Suddenly, Ully’s warning to the Asylum came back to me, and I
half-wanted to tell Ramsey to put the fire department on standby,
but I digressed.
At the time, my impulse had been to tell
Mitchell that the question as to why his mother died had to be
enough—that there was probably no answer as to why her heart
stopped beating. It was the realism of the therapist and the empty
pocket of disappointed expectations! But sitting there pondering
that question through an old pair of eyes—through the eyes of Eva’s
childhood sweetheart—and now, through the eyes of her son—the
question wasn’t enough for me, either. I wanted an answer.
Ramsey also had a copy of Eva’s marriage
certificate to Brad Rennix. Brad and Eva were married in 1957 just
a few years after I’d left for Notre Dame. Incidentally, Ramsey
also had Virgil’s death certificate in hand. Her father had died in
1957, just weeks before Eva’s wedding. Virgil was
eighty-four-years-old when he passed. 1957 must have been a
bittersweet year for Eva. Seven years committed and as freshly
released as she was engaged, just in time to attend her father’s
funeral.
Ramsey then showed me some of the records
regarding the infant abduction case. A detective Spurrier from
River Bluff had been assigned to the matter. I vaguely remember the
name, and the face. Spurrier had visited my family on several
occasions that year. Elmer’s abduction is what spurred Eva to
finally point a finger at my brother. Spurrier seemed to be
pointing his finger at Fred, as well. Fred had been home on leave
from the front for a few days when Elmer was taken, and his alibi,
according to what my parents told police, was that he was out
joyriding with Ully McGinnis.
It was hardly an alibi that could exclude
him from the investigation.
My brother never got to speak with Spurrier.

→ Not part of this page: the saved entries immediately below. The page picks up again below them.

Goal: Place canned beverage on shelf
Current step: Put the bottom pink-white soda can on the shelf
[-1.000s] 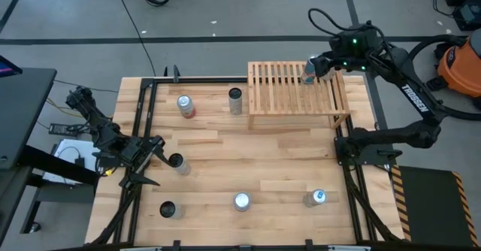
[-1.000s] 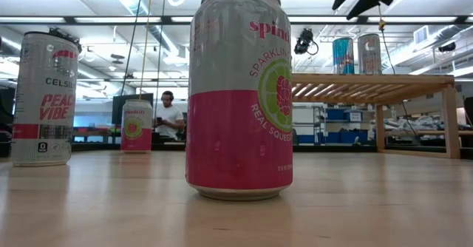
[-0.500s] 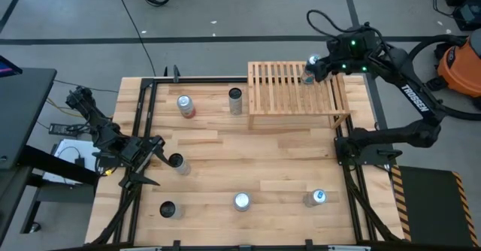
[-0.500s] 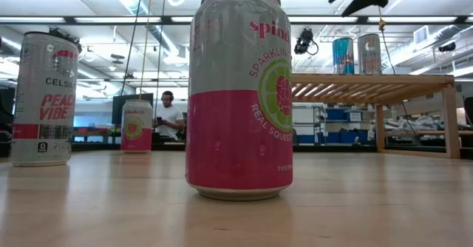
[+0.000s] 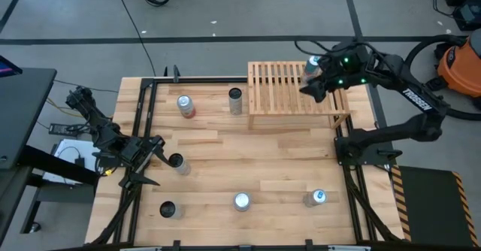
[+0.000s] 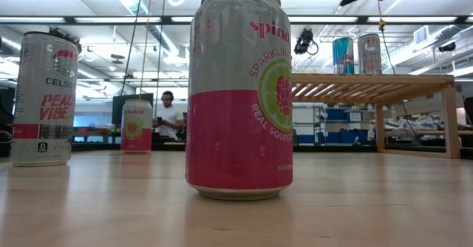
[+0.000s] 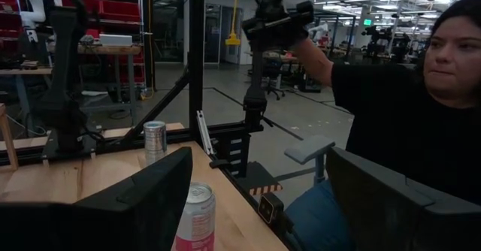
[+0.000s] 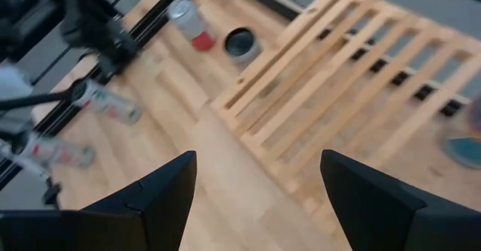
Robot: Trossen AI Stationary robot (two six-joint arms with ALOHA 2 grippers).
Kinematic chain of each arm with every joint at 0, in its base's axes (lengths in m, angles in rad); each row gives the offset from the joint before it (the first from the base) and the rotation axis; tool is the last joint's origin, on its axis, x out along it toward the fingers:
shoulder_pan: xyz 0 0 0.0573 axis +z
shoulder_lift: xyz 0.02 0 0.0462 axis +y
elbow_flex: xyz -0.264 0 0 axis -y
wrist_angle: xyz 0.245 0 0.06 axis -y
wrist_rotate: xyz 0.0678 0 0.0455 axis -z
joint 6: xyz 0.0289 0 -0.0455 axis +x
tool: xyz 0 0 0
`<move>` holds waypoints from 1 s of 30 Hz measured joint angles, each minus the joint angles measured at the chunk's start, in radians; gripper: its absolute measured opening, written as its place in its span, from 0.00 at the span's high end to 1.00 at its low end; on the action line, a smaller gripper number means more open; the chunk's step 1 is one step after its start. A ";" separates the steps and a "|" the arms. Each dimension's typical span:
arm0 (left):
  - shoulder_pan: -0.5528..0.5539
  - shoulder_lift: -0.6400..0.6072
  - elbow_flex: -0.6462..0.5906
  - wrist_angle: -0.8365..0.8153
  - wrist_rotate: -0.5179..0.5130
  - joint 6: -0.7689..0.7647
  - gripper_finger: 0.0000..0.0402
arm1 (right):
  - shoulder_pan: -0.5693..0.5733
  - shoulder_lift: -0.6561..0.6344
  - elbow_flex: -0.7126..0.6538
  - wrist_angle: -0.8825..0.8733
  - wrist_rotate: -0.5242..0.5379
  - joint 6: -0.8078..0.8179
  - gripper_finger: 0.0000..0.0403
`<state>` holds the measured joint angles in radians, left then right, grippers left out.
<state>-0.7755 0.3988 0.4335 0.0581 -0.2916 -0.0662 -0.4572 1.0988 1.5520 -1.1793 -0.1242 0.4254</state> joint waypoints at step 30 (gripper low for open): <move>0.000 0.000 0.000 0.028 -0.001 0.033 0.21 | 0.398 0.096 -0.137 0.290 0.026 0.035 0.27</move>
<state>-0.7753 0.3985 0.4335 0.0863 -0.2922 -0.0333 -0.0593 1.1953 1.4151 -0.8892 -0.0982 0.4606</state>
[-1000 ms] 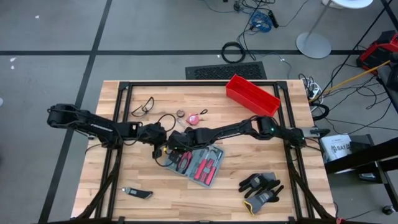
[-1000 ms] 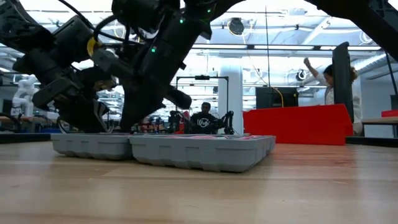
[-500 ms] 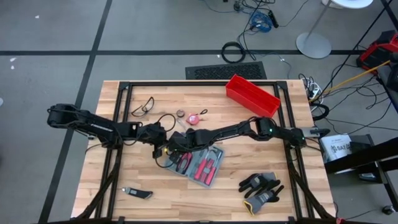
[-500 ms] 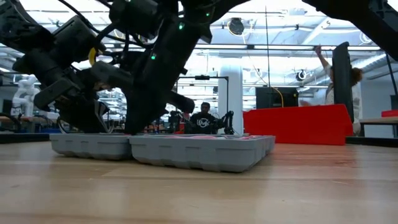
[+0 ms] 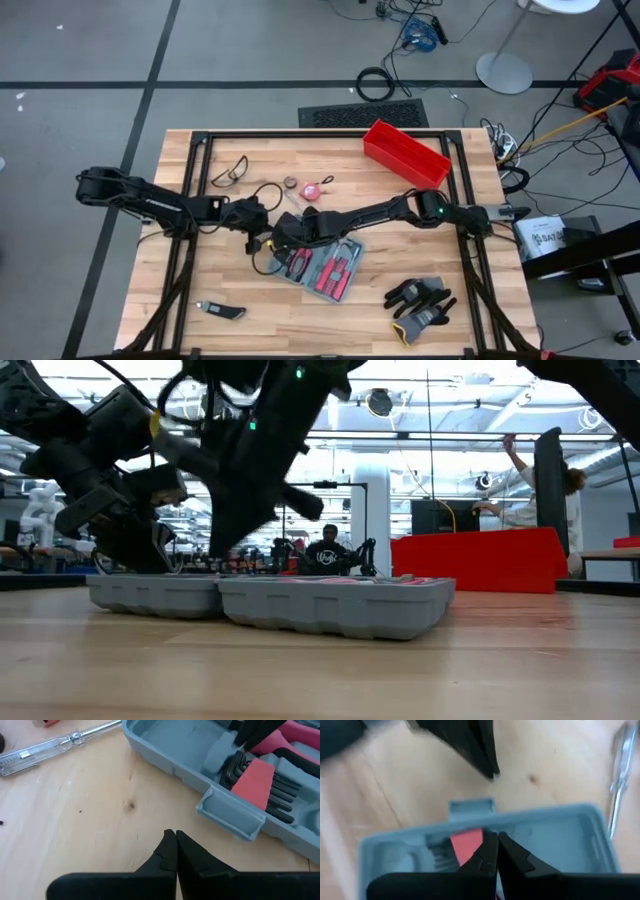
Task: Prefit tool cases
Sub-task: Adjust the hex key on the toolbox
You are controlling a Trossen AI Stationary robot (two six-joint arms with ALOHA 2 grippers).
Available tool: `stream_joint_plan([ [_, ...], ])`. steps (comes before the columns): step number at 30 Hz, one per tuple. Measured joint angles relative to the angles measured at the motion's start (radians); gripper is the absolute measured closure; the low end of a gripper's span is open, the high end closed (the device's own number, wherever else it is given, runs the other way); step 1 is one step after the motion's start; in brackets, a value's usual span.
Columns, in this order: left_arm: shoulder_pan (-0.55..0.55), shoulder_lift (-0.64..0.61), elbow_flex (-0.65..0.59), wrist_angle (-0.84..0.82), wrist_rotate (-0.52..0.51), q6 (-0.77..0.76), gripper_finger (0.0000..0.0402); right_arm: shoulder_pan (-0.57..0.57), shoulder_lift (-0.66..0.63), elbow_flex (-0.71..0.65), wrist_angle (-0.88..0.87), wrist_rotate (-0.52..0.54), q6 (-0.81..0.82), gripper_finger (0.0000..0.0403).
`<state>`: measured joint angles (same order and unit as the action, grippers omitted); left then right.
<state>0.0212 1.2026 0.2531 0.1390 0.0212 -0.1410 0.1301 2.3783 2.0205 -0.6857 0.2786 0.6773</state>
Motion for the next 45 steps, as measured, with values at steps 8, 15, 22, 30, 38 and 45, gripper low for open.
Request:
stream_joint_plan([
  [8,0.0,0.0,0.0,0.001,0.0,0.016,0.0402,0.012,0.057,0.004,0.014,-0.114,0.061,0.0403],
  [15,0.0,0.0,0.0,0.0,0.0,0.017,0.0402,0.01,0.003,-0.003,-0.022,-0.013,0.006,0.0403],
  [22,0.0,0.0,0.0,0.002,0.111,0.008,0.0402,0.007,0.0,-0.003,-0.098,-0.046,0.029,0.0403],
  [30,-0.017,0.0,0.0,0.016,0.213,-0.087,0.0402,0.007,0.002,-0.002,-0.08,-0.094,0.001,0.0403],
  [38,-0.017,0.0,0.0,0.078,0.184,-0.089,0.0402,0.007,0.034,0.002,-0.05,-0.121,-0.051,0.0403],
  [45,-0.017,0.0,0.0,0.096,0.142,-0.088,0.0402,0.006,0.031,0.0,-0.006,-0.208,-0.053,0.0403],
])
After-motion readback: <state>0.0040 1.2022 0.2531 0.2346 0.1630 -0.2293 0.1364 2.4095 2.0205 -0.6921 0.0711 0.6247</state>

He had taken an early flight back to Korea the same day Spurrier
came calling.
Spurrier left notice that we were to notify
him as soon as Fred called, but my brother never did. Spurrier
contacted the Military Police at Fred’s base, and learned that my
brother had never arrived back. Flight attendants recalled seeing
Fred on the flight over. They were the last people known to have
seen him.
The Army, and authorities back home,
conducted a search for my brother. The Army, given the
circumstances, declared him AWOL after two days, and issued him a
dishonorable discharge in absentia within two months. The police in
Michigan declared him a missing person. With more evidence, they
might have declared him a fugitive.
The whole matter broke my mother’s heart,
and infuriated my father. He wasn’t as much mad at Fred as he was
at Eva, though. He blamed her for this, and defended his son’s
decision to leave as a desperate attempt to protect his
freedom.
There was never any other suspect besides
Fred in the infant abduction case. No one else was ever accused.

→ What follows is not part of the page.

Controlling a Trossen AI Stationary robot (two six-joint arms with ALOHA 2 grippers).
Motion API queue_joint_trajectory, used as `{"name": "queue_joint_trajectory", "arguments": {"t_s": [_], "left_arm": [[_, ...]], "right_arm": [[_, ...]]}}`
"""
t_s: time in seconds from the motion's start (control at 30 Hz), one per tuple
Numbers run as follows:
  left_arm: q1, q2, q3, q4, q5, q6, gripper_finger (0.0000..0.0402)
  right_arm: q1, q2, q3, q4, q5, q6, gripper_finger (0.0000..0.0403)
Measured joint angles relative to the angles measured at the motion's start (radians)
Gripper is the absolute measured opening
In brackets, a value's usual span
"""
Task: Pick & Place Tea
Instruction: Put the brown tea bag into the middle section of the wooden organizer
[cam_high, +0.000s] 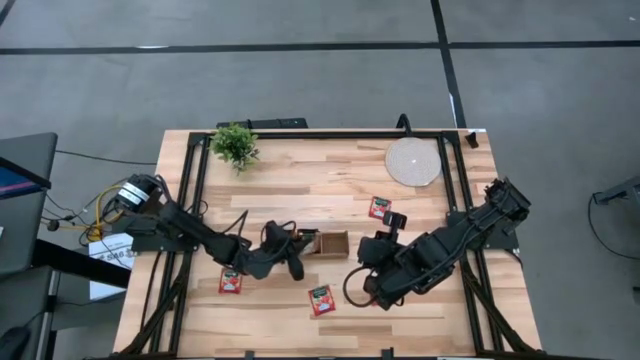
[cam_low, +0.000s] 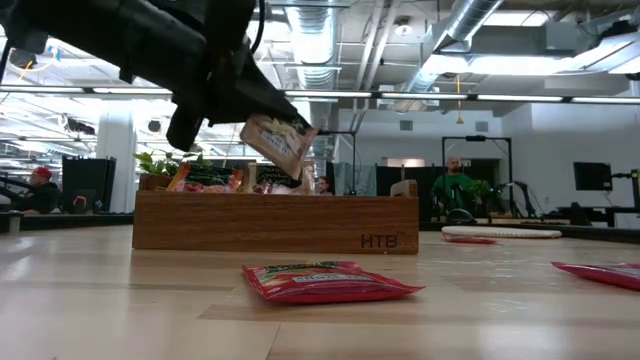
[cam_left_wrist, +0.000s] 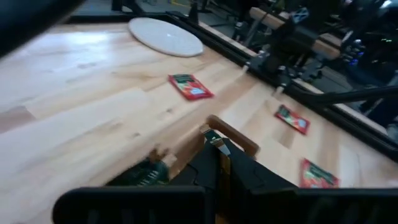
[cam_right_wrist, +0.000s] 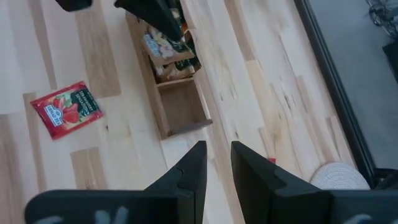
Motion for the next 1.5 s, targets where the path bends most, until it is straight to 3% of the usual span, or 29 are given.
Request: {"name": "queue_joint_trajectory", "arguments": {"t_s": [0.4, 0.63, 1.5], "left_arm": [[0.042, 0.016, 0.0, -0.072, 0.001, -0.011, 0.0], [0.053, 0.08, 0.002, 0.058, 0.0, 0.0, 0.0], [0.058, 0.099, 0.0, 0.041, 0.001, 0.029, 0.0]], "right_arm": [[-0.005, 0.0, 0.0, 0.04, 0.004, -0.027, 0.0067], [-0.023, 0.0, 0.0, 0.052, 0.003, -0.027, 0.0067], [-0.026, 0.0, 0.0, 0.058, 0.0, -0.028, 0.0067]]}}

The baby was never found and the case went cold. I never knew what
became of Eva after that until recently.
Detective Ramsey had the file of the
shooting case on his desk, but he had yet to open it. I remember
looking at the cover of it, at Eva’s name, and at the Fred Elms
name. I took note of the date and of the address of Eva’s home.

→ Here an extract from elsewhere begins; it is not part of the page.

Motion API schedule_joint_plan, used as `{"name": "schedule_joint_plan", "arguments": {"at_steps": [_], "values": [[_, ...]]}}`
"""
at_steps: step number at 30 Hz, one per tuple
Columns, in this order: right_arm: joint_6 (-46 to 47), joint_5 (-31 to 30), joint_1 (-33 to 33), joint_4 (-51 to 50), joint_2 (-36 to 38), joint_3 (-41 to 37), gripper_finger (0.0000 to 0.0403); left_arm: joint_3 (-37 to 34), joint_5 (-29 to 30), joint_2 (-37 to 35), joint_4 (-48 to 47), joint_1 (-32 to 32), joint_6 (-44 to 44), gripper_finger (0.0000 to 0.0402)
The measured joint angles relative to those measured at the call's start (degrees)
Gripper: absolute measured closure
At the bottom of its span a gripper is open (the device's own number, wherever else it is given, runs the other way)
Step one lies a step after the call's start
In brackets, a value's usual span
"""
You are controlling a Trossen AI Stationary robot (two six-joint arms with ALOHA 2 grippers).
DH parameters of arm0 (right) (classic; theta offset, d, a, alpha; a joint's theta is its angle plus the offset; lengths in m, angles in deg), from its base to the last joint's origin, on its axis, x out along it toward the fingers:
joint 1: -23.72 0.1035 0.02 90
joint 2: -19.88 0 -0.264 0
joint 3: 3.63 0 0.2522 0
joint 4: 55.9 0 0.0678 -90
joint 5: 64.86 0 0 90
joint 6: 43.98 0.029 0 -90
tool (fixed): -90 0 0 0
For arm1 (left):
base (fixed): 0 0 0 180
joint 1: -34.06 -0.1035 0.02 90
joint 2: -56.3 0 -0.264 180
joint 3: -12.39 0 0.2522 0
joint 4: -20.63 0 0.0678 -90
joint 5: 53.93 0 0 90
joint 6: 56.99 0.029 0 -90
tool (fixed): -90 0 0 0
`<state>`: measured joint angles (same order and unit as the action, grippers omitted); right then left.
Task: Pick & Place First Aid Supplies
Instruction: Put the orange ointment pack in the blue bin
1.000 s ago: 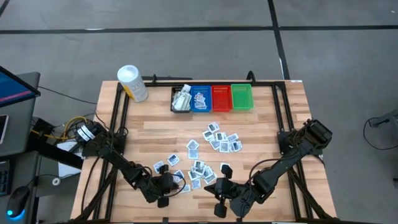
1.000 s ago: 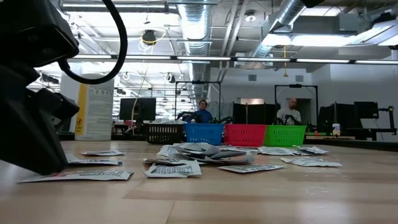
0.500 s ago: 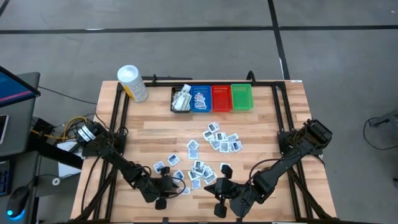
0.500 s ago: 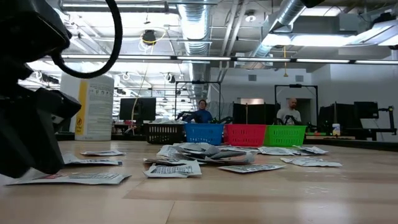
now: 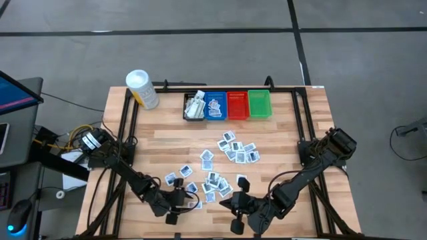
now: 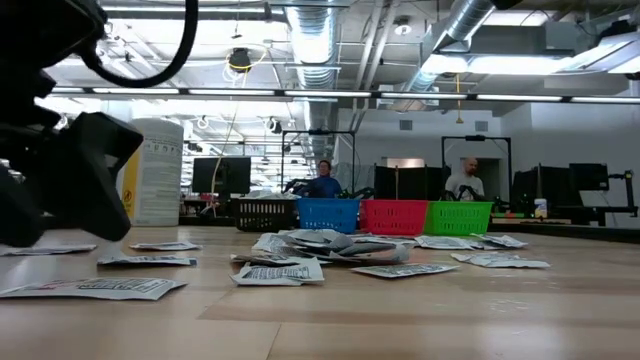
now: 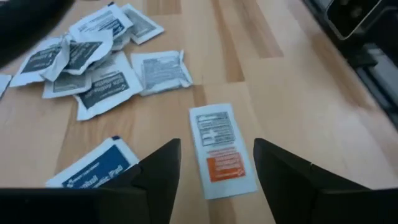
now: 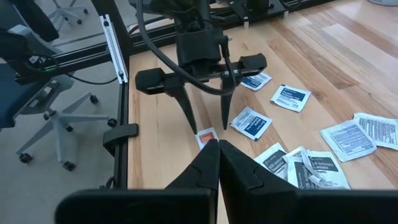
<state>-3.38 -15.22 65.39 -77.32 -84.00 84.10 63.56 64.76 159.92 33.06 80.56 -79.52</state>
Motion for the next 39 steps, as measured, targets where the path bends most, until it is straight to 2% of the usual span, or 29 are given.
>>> {"name": "schedule_joint_plan", "arguments": {"at_steps": [8, 14, 26, 31, 39], "values": [[0.0, 0.0, -0.1, -0.1, 0.0, 0.0, 0.0402, 0.1, 0.5, 0.4, 1.8, 0.0, 0.0, 0.0197], [0.0, 0.0, -0.2, -0.7, 0.0, 0.0, 0.0402, 0.1, 0.4, 4.6, 6.2, 0.0, -0.4, 0.0199], [0.0, 0.0, -0.2, -0.9, -0.3, 0.0, 0.0402, 0.4, 2.5, 9.7, 7.9, 0.2, -5.0, 0.0212], [0.0, 0.0, -0.2, -0.9, -0.3, 0.0, 0.0402, 0.4, 2.1, 9.7, 7.5, 0.1, -4.9, 0.0234], [0.0, 0.0, -0.2, -0.9, -0.3, 0.0, 0.0402, 0.3, 1.9, 9.8, 7.5, 0.0, -5.0, 0.0292]]}}
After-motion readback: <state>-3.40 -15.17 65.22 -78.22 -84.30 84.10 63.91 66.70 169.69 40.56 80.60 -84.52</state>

She’d married into a little house on Maple Street on the poorer
side of town.
I finished my coffee as Ramsey finished his
smoke. We both stood.
“As if you haven’t given enough,” Ramsey
said, “how about that hair follicle?”
***
Ben Levantle
I stepped out into the night air of River
Bluff. I wasn’t sure what to do next, but I did have an idea.
Anything was better than returning to the clock shop. I wanted to
see Mitchell’s house on Maple Street, the house where Eva died,
where, in a way, Mitchell died, too. I wanted to say my goodbyes to
them. I knew I wouldn’t see Eva again, and I didn’t think I’d ever
see Mitchell again. A goodbye seemed appropriate.